Schofield–who is a huge fan of AI image generator Midjourney–says many companies see AI as a cost-saver, but he sees it as a time-saver that will lead to more creativity and more in-game content.”
“That’s what [AI companies] are making, tools to make my characters faster and animation better and all that,” Schofield explained. “I’d like to see the integration of all of it, hopefully within one of the big engines. That’s a lot of work, to integrate all these freaking tools that are going on. And these tools, will they make us more creative? Yes, in some ways they will. But do you think the animators are now gonna go home after four hours because their job is faster? No!

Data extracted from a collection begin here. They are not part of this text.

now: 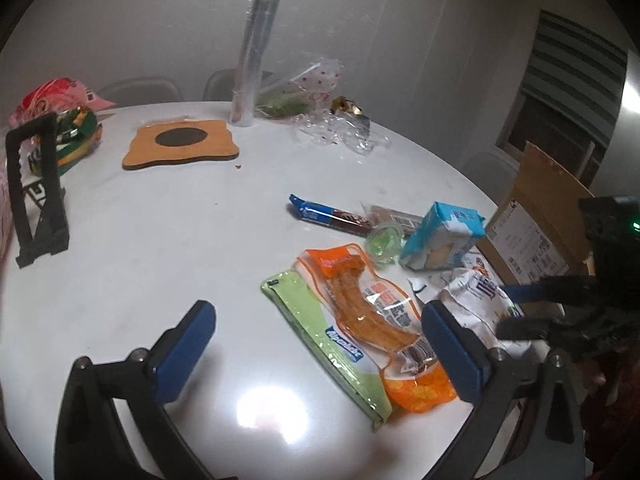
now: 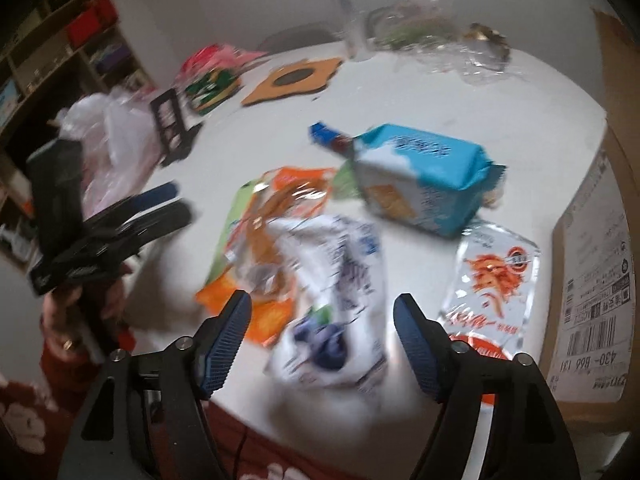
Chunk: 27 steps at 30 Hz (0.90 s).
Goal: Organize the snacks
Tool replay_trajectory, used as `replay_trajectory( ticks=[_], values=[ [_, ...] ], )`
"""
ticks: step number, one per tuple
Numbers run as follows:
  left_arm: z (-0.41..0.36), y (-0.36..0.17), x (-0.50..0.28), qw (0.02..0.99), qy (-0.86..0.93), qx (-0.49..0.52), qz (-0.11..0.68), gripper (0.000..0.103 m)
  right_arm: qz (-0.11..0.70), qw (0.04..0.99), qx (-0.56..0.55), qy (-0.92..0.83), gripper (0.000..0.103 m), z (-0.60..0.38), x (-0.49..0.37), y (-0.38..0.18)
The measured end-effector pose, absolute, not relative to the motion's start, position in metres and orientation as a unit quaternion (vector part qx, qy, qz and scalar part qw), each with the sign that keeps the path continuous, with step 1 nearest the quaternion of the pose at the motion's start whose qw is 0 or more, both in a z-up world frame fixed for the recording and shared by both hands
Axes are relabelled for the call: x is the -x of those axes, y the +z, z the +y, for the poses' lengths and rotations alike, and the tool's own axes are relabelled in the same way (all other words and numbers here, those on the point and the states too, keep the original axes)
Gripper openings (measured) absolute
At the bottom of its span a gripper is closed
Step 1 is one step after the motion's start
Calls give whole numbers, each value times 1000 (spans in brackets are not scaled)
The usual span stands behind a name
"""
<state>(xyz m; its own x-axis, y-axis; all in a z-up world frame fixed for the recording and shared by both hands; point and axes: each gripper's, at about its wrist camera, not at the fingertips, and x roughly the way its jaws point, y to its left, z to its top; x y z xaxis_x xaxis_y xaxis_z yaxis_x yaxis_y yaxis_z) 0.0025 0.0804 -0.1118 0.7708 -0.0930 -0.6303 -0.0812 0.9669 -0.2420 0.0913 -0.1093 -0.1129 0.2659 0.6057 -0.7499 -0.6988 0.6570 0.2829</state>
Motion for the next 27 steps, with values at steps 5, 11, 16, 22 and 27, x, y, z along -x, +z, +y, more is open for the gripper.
replay_trajectory(
  ticks=[5,11,16,22,27],
  values=[
    [75,-113,-7,925,-12,123,358,102,441,797,57,409,72,-101,-97,-128],
    [67,-114,-8,924,-20,113,366,102,431,806,71,399,59,-95,-93,-140],
    [58,-116,-14,919,-42,120,373,102,403,825,94,386,31,-95,-78,-140],
    [38,-117,-20,915,-62,108,383,102,368,853,68,363,14,-115,-72,-119],
    [19,-125,-27,910,-70,91,398,102,348,870,54,345,13,-129,-73,-106]
  ],
)
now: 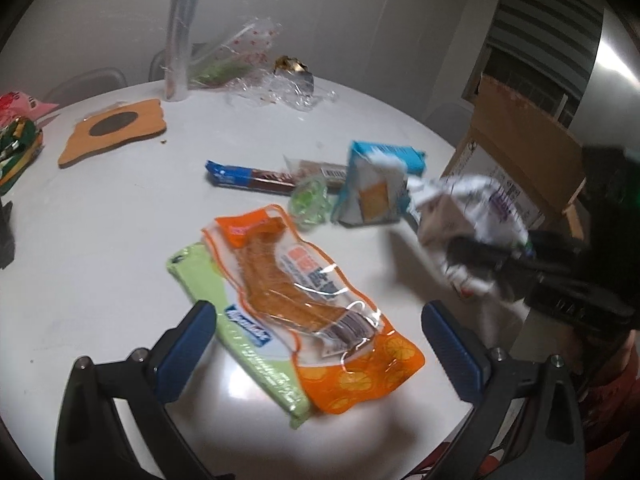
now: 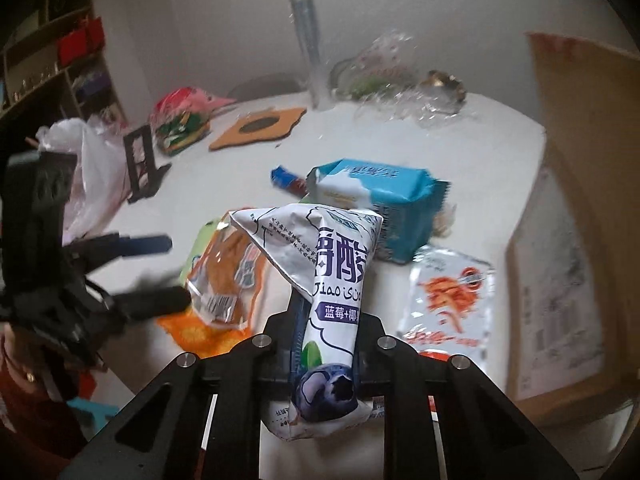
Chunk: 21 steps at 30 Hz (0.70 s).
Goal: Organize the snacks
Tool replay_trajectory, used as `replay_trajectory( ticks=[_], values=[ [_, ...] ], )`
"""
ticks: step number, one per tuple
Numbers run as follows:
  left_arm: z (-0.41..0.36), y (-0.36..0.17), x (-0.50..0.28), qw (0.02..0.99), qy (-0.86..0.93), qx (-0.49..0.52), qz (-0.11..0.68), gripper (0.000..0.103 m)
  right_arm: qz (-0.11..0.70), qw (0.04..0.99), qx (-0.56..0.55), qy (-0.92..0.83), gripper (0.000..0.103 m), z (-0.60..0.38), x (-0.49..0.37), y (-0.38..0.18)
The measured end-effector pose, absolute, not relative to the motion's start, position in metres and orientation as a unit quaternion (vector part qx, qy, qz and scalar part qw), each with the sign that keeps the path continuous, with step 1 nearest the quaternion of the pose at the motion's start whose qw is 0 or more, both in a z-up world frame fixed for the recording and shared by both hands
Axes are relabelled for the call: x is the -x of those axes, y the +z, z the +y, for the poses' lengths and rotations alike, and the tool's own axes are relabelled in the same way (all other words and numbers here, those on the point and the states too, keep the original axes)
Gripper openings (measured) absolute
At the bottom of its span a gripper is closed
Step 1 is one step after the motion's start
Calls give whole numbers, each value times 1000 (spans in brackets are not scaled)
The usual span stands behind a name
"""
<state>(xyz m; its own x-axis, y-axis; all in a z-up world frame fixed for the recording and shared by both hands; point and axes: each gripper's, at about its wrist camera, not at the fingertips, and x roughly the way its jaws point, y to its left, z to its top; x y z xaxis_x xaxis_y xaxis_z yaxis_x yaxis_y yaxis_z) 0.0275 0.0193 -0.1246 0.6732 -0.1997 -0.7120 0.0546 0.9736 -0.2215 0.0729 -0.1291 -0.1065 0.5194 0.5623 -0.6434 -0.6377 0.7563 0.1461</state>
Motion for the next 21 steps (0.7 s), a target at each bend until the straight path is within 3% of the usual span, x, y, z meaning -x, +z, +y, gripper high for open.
replay_trajectory(
  ticks=[12,17,21],
  values=[
    [-7,-143,-43,911,15,25,411,101,346,873,35,341,10,-136,-76,-105],
    [1,-145,-35,907,24,11,420,82,348,871,44,344,8,-135,-73,-109],
    [12,-144,-25,904,26,0,427,78,353,864,51,356,8,-132,-69,-111]
  ],
)
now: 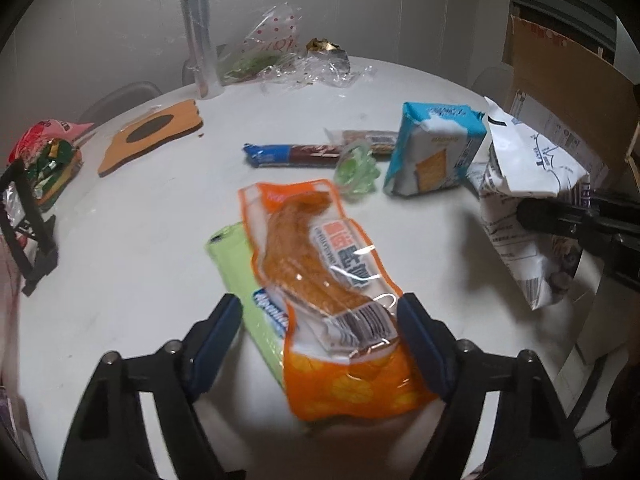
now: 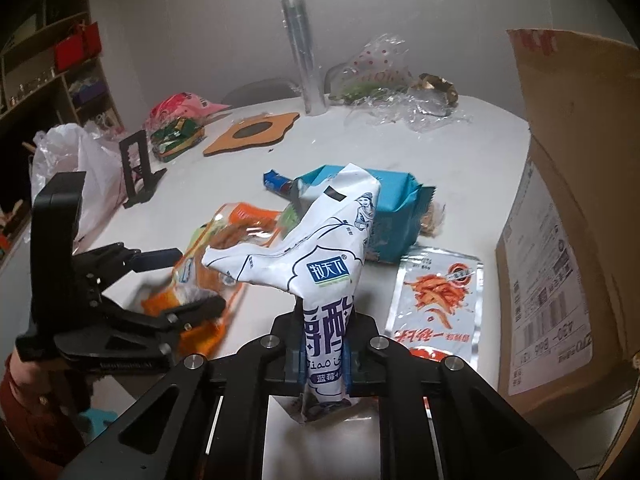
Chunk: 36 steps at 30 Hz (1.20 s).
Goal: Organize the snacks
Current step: 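Grasp the orange dried-meat pack with the left tool while the right tool holds the pouch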
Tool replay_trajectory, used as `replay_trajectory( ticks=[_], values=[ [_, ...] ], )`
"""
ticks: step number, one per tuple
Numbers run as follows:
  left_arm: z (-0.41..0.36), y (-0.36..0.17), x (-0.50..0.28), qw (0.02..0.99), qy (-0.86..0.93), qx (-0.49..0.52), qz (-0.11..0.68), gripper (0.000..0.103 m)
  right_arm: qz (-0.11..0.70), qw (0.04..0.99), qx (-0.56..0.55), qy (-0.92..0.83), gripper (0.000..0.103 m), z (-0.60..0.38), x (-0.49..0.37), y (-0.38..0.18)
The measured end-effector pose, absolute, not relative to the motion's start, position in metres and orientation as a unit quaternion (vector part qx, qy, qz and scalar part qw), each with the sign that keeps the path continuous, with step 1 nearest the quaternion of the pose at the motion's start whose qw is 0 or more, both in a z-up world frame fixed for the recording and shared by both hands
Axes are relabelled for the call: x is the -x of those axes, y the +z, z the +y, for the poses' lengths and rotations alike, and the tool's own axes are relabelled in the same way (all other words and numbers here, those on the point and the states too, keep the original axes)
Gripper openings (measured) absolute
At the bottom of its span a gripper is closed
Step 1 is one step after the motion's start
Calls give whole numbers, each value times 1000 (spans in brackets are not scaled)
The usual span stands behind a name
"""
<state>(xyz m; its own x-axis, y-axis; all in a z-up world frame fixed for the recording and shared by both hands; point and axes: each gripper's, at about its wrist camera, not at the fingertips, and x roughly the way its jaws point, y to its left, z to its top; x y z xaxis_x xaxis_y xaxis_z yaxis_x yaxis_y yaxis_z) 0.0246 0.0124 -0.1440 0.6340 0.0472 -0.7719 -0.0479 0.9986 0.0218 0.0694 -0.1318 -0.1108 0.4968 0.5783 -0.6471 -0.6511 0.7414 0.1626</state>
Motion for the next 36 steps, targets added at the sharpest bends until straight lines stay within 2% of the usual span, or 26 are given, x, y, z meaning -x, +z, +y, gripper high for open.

We’re gonna be putting more and more stuff into these games, because we have more time.”
Though he didn’t voice any worries about AI’s impact on the environment–and handwaived concerns about stealing work from humans–Schofield did express concern over how much the AI tools he desperately wants might cost.
“I’m a game-maker, not a tool-maker,” he said. “So I’m gonna buy the [AI] tools or rent them, or it’s gonna be a subscription. Do you think they’re gonna give away the tools for free? No freaking way! They’re gonna be freaking expensive. Everyone is gonna want their money back, and they know they have a short window to get it back because some of these AI companies are gonna fail. And then we’re gonna need to hire AI people to implement everything, and they’re gonna be expensive too.”